The belief that one can’t save money and pay off debt at the same time is indeed a financial fallacy. The underlying assumption here is that all available resources should be poured into debt repayment, leaving absolutely no room for savings. However, this all-or-nothing approach ignores the importance of maintaining a safety net for unforeseen circumstances.
Budgeting and managing finances can be stressful, particularly when it feels like there simply isn’t enough money to cover everything. Some people might feel the necessity to prioritize paying off loans or credit card debts before beginning to establish any form of savings. It’s also not uncommon to feel overwhelmed by financial jargon and advice that sometimes makes personal financial management seem more complex than it has to be.

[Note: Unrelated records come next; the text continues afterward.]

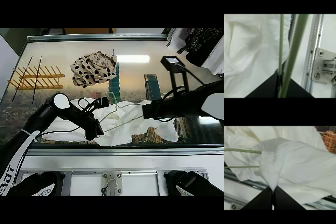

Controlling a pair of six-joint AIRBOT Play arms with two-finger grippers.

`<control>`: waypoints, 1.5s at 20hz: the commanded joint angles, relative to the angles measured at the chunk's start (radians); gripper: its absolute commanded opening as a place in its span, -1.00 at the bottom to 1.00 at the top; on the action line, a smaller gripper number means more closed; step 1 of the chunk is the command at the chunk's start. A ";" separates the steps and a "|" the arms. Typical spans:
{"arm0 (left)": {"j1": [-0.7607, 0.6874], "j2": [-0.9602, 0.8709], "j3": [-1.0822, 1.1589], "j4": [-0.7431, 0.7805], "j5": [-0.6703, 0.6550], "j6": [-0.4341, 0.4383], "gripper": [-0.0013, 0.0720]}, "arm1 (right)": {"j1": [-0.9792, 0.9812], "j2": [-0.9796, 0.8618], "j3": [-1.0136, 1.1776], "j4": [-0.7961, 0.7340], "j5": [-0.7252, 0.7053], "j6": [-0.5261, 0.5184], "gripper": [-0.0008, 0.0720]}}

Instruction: Fold the clothes and pants, and hang the long-sleeved shirts on hangers.

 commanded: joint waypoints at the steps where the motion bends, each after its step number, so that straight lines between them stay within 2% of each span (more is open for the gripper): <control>1: 0.001 -0.002 0.001 -0.005 0.010 0.002 -0.94 | 0.102 -0.032 0.003 0.017 -0.133 -0.003 -0.94; 7: 0.001 -0.002 0.001 -0.005 0.011 0.003 -0.94 | 0.243 -0.086 0.003 0.021 -0.260 0.000 -0.95; 18: 0.001 -0.002 0.001 -0.005 0.010 0.002 -0.94 | 0.263 -0.101 0.003 0.028 -0.256 0.000 -0.89; 19: 0.001 -0.002 0.001 -0.005 0.010 0.003 -0.94 | 0.262 -0.097 0.003 0.028 -0.243 -0.001 -0.40; 20: 0.001 -0.002 0.001 -0.005 0.010 0.002 -0.94 | 0.261 -0.091 0.003 0.028 -0.232 -0.012 0.50; 21: 0.001 -0.002 0.001 -0.005 0.010 0.002 -0.94 | 0.261 -0.082 0.004 0.029 -0.220 -0.032 0.83; 23: 0.001 -0.002 0.001 -0.005 0.010 0.002 -0.94 | 0.244 -0.061 0.015 0.039 -0.172 -0.055 0.83; 25: 0.001 -0.002 0.001 -0.005 0.010 0.002 -0.94 | 0.178 -0.041 0.043 0.116 -0.094 -0.116 0.83; 30: 0.001 -0.002 0.001 -0.005 0.010 0.002 -0.94 | -0.145 -0.025 0.078 0.469 0.018 -0.431 0.83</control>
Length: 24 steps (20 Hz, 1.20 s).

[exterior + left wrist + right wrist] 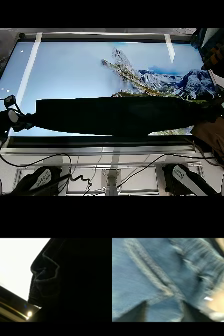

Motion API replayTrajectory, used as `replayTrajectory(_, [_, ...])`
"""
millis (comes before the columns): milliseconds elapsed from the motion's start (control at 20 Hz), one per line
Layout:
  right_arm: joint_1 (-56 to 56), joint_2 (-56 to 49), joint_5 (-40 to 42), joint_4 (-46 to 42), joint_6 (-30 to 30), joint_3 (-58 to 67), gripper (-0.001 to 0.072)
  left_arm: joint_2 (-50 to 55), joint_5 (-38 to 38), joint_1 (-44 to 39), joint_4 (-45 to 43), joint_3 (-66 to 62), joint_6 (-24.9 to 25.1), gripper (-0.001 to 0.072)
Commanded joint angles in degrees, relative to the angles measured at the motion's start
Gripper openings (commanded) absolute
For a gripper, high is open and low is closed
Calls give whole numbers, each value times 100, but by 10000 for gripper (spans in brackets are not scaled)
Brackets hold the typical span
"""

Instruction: Fold the clothes and pants, and hang the long-sleeved shirts on hangers.

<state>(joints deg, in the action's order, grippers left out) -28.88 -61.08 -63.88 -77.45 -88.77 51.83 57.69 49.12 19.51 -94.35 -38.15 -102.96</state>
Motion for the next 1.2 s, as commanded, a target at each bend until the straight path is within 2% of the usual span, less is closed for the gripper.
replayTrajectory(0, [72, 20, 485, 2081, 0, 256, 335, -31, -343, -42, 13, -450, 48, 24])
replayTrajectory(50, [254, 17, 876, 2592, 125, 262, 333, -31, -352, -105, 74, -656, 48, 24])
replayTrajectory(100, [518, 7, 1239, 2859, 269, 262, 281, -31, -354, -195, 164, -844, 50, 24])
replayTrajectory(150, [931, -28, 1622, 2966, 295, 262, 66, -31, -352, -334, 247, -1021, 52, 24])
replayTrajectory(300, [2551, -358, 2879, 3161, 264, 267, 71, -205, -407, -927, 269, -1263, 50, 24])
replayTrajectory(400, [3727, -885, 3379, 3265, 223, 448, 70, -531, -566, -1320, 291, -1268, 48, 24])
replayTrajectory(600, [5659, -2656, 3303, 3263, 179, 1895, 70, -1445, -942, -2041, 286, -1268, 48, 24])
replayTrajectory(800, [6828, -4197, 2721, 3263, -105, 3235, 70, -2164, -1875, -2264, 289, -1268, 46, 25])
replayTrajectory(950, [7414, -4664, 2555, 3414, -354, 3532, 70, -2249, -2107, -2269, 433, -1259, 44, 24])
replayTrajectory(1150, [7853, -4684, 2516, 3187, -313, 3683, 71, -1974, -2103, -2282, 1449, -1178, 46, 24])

An appropriate financial practice acknowledges the simultaneous necessity of both paying off debt and saving money. When managing finances, the key is to strike a balance, prioritizing both debt reduction and saving. Firstly, establish an emergency fund, even if it’s only a small amount each month. Then, focus on paying off debts, particularly high-interest ones. As your debts decrease, you can gradually increase the money allocated to saving.
“The Automatic Millionaire: A Powerful One-step Plan to Live and Finish Rich” by David Bach. Book Link This book showcases the importance of automatic savings and debt repayment.
“Is It Better To Save Or Pay Off Debt?” on Forbes. Article Link Clarifies the conundrum of balancing debt repayment and savings.
Debt snowball method. Wiki Link Highlights a strategy for debt repayment that can work in conjunction with savings goals.